■ **What to work on**
Some lines in the listing hold the word "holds". Return each of them.

■ **Listed entries**

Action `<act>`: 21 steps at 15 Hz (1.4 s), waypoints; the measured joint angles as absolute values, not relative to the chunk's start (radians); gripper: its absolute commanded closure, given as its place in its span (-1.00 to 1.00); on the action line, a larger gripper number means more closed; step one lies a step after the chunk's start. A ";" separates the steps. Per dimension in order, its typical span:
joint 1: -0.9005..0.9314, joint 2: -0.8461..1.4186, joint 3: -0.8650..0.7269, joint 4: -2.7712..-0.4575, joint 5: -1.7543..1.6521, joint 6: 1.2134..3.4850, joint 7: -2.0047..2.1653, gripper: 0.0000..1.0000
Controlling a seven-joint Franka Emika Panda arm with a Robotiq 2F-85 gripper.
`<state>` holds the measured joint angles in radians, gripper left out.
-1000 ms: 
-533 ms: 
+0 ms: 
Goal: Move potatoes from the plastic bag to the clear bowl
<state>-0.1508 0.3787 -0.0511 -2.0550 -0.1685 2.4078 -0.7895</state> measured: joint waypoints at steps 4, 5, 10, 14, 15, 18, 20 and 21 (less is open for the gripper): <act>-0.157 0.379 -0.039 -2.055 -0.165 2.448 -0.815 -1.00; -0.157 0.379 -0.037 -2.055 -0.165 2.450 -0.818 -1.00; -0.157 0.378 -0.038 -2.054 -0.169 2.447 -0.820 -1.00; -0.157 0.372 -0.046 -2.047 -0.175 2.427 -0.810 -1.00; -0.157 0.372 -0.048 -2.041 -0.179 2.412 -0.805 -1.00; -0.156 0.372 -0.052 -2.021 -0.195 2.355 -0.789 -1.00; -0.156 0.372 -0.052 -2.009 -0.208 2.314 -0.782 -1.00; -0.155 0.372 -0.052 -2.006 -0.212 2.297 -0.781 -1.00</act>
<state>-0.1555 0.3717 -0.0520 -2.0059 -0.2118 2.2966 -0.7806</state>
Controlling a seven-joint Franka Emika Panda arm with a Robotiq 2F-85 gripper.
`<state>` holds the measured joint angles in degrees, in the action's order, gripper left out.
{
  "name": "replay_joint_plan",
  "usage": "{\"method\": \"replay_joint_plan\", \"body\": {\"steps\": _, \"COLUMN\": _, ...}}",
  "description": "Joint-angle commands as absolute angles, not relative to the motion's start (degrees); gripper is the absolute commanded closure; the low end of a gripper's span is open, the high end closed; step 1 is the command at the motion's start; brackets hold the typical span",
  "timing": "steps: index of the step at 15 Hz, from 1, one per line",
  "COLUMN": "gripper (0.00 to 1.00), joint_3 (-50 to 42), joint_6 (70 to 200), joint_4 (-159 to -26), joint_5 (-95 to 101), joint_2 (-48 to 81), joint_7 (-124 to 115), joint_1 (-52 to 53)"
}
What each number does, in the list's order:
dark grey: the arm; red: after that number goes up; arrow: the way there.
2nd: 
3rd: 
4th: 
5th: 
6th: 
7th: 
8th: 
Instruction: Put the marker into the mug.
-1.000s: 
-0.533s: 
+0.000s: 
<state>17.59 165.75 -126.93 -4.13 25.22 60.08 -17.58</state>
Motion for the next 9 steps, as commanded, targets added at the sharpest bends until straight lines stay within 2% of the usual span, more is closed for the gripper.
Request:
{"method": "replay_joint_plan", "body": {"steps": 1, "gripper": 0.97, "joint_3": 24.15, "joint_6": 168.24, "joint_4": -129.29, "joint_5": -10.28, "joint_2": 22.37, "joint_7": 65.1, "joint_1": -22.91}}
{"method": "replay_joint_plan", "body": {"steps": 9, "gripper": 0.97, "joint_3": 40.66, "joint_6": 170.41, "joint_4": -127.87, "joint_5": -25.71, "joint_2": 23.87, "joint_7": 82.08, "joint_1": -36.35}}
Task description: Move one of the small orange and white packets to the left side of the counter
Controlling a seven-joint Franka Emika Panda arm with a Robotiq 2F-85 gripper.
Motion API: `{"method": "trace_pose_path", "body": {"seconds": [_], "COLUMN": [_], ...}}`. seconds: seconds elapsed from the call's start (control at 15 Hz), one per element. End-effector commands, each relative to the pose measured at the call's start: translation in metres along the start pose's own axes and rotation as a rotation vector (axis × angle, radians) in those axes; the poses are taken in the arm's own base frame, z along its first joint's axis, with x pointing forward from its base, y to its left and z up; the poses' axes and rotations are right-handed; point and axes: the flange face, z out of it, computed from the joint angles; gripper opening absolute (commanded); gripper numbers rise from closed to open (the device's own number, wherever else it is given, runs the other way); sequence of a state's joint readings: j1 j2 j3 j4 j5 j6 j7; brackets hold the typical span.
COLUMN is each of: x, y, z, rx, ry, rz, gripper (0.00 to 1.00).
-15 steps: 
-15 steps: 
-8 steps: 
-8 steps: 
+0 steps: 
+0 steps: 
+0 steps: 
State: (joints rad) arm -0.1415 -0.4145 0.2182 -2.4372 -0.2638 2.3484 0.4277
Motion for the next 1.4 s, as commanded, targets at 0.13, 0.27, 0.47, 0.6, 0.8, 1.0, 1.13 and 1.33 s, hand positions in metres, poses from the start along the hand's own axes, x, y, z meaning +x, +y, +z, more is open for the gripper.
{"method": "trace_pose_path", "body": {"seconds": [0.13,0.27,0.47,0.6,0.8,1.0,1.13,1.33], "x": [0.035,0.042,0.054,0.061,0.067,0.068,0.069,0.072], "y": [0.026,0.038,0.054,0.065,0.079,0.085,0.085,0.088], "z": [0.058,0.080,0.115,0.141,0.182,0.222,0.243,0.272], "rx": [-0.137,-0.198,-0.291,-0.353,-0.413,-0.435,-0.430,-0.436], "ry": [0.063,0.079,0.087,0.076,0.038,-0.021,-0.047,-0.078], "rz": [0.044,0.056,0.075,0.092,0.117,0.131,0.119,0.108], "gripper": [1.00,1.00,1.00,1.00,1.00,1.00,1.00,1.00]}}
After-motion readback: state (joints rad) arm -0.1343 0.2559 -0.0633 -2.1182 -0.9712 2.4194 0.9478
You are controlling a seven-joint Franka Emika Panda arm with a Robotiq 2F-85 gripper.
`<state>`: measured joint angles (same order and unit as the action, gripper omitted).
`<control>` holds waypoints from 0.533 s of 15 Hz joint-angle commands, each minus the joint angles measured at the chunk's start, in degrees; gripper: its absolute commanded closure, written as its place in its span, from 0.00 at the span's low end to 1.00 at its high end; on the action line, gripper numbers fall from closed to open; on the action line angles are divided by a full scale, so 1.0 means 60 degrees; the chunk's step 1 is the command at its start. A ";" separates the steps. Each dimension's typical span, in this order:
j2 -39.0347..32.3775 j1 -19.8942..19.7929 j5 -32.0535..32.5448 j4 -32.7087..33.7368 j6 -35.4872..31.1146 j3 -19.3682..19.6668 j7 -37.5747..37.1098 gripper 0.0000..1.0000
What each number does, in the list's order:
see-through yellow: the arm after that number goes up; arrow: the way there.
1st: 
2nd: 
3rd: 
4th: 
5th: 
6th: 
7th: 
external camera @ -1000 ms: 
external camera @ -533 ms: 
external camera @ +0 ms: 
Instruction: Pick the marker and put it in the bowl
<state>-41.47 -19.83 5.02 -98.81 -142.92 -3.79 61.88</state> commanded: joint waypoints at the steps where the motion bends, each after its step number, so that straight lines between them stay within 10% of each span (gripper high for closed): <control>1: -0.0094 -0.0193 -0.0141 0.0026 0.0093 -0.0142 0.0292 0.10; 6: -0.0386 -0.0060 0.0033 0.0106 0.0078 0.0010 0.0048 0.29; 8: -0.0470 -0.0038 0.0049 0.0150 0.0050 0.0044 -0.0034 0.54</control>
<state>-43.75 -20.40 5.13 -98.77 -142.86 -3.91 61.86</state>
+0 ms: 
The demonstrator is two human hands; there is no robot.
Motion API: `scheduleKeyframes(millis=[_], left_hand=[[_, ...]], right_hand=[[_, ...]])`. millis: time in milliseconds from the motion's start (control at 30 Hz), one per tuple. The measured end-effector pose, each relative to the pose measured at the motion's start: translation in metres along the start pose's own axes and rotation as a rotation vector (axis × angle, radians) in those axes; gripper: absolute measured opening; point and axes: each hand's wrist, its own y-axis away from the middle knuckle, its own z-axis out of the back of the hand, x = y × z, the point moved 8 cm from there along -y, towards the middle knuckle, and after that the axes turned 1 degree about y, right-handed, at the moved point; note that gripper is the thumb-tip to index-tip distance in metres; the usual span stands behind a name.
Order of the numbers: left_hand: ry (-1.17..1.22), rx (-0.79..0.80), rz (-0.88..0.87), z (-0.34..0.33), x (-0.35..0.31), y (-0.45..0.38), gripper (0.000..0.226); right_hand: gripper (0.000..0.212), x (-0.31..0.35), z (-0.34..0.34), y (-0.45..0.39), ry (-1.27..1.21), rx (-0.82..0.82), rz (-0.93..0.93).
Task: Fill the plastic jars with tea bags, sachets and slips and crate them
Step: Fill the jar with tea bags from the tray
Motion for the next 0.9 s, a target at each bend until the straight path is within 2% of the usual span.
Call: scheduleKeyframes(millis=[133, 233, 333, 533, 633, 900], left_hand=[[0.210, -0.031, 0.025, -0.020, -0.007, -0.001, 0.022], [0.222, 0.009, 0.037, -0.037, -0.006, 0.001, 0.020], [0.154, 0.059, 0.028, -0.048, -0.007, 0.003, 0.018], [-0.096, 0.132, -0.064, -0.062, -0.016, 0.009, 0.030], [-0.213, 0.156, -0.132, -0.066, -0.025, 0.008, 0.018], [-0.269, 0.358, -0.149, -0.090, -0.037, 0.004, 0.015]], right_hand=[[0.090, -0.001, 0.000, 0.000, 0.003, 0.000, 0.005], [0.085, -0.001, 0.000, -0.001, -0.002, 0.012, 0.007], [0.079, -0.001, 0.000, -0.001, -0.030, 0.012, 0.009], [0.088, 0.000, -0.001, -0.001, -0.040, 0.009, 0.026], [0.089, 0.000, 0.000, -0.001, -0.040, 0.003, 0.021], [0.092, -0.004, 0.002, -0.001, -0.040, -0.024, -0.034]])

■ **Written solution**
`<state>` holds the measured joint angles in radians, gripper left out.
`<state>` holds the measured joint angles in degrees, in the action's order, gripper left out.
`<control>` holds waypoints from 0.533 s of 15 Hz joint-angle commands, each minus the joint angles measured at the chunk's start, in degrees; gripper: its absolute commanded closure, written as its place in its span, from 0.00 at the span's low end to 1.00 at its high end; on the action line, gripper numbers fall from closed to open; on the action line angles are divided by a full scale, so 1.0 means 60 degrees; the chunk's step 1 is the command at its start. A ";" separates the steps. Each dimension's typical span, in this order:

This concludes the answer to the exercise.